Velingrad Municipality, which is sometimes called “the spa capital of the Balkas” because of its numerous mineral water springs, plans to have the Thracians shrine excavated, conserved, and exhibited as a cultural tourism site.
Unfortunately, however, even though the Thracian shrine on Mount Ostrets in the Western Rhodope Mountains is hard to access, it has been severely damaged by treasure hunters.
“We have found a very tragic sight up there, with lots of treasure hunting pits. Add the fallen trees beause of the heavy snowfall in March, and we found a rather despairing sight. However, now things are going better, we have unearthed new types of archaeological structures, and I hope that this will become a very interesting site to visit,” Veleva has told Radio Focus Pazardzhik.
The Ancient Thracian shrine on Mount Ostrets was a sacred place for the Thracian tribe Bessi, and was dedicated to ancient god Dionysus.
It was discovered in 2009 by Prof. Diana Gergova, with one of the most interesting finds being an iron scepter shaped like two snake heads. The time range of the other discovered artifacts and coins is from the 8th-7th century BC to the 5th century AD.
In addition to the Thracian shrine on Mount Ostrets, the archaeologists from the Pazardzhik Regional Museum of History will be excavating another Thracian shrine located at the Kleptuza Lake near Velingrad.
The excavations of the Thracian shrine at Lake Kleptuza will take place in July-August 2015, and will also be led by Prof. Diana Gergova.
Gergova is also the author of a current exhibition dedicated to legendary Ancient Thracian poet and singer Orpheus entitled “The Mountain and the Faith of Orpheus” which is on display at the Pazardzhik Regional Museum of History until July 8, 2015.
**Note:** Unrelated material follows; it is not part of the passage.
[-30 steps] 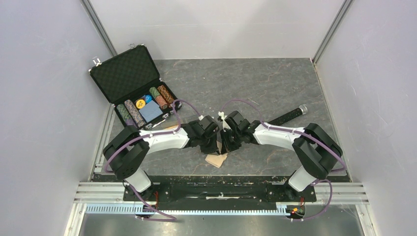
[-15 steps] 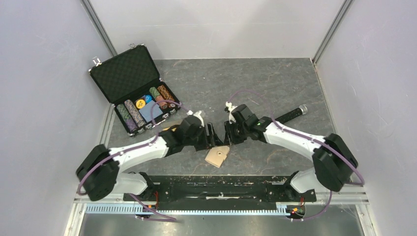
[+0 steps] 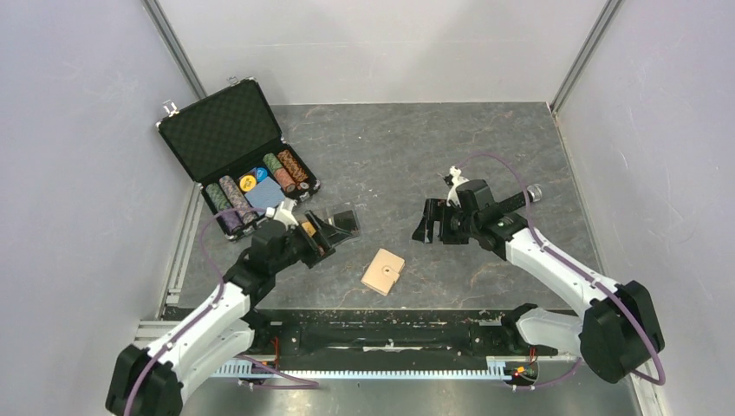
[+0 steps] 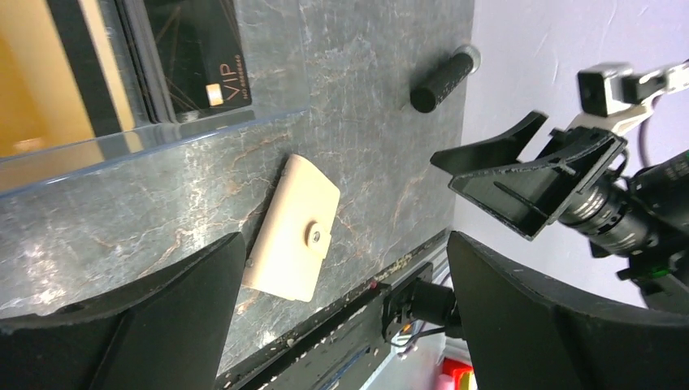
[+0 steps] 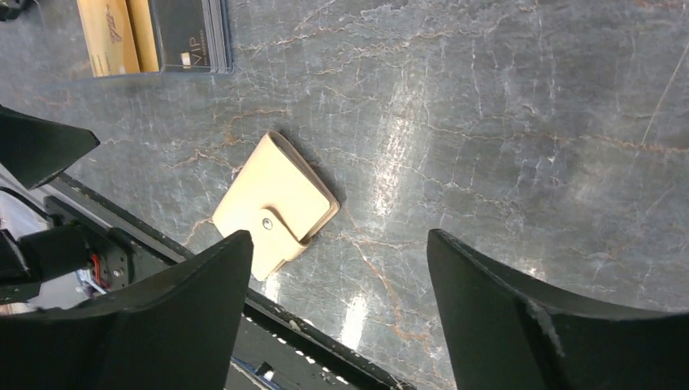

The Ancient Thracian shrine on Mount Ostrets near the southern Bulgarian town of Velingrad was a sacred place for the Thracian tribe Bessi, and was dedicated to ancient god Dionysus. It is one of the largest Thracian shrines ever known, and was discovered in 2009 by Prof. Diana Gergova from the National Institute and Museum of Archaeology in Sofia. The place was also explored in 1989 by Polish-Bulgarian archaeologist Mieczyslaw Domaradzki. The shrine has been badly damaged by looting treasure hunters. The discovered archaeological artifacts and coins at the Bessi shrine on Mount Ostrets are dated from the 8th-7th century BC to the 4th-5th century AD. One of the most interesting finds is an iron scepter shaped like two snake heads. Other finds include richly decorated cult ceramics, decorations, part of a votive table, a stone altar with geometric ornaments, an artifact shaped like a bird’s head, part of a shield decorated with three different metals, including gold, fibulas, clay cult items. The coins discovered there include a silver tetradrachma from the 1st century BC, and coins of Roman Emperors and Co-Emperors Constantius II (r. 324/337-361 AD), Constantius Gallus (r. 351-354 AD), Valentian I the Great (r. 364-375 AD), Valens (r. 364-378 AD), and Theodosius I the Great (r. 379-395 AD). Part of the archaeological excavations on Mount Ostrets have revealed the ruins of several consecutive Christian temples – an Early Christian basilica and medieval churches.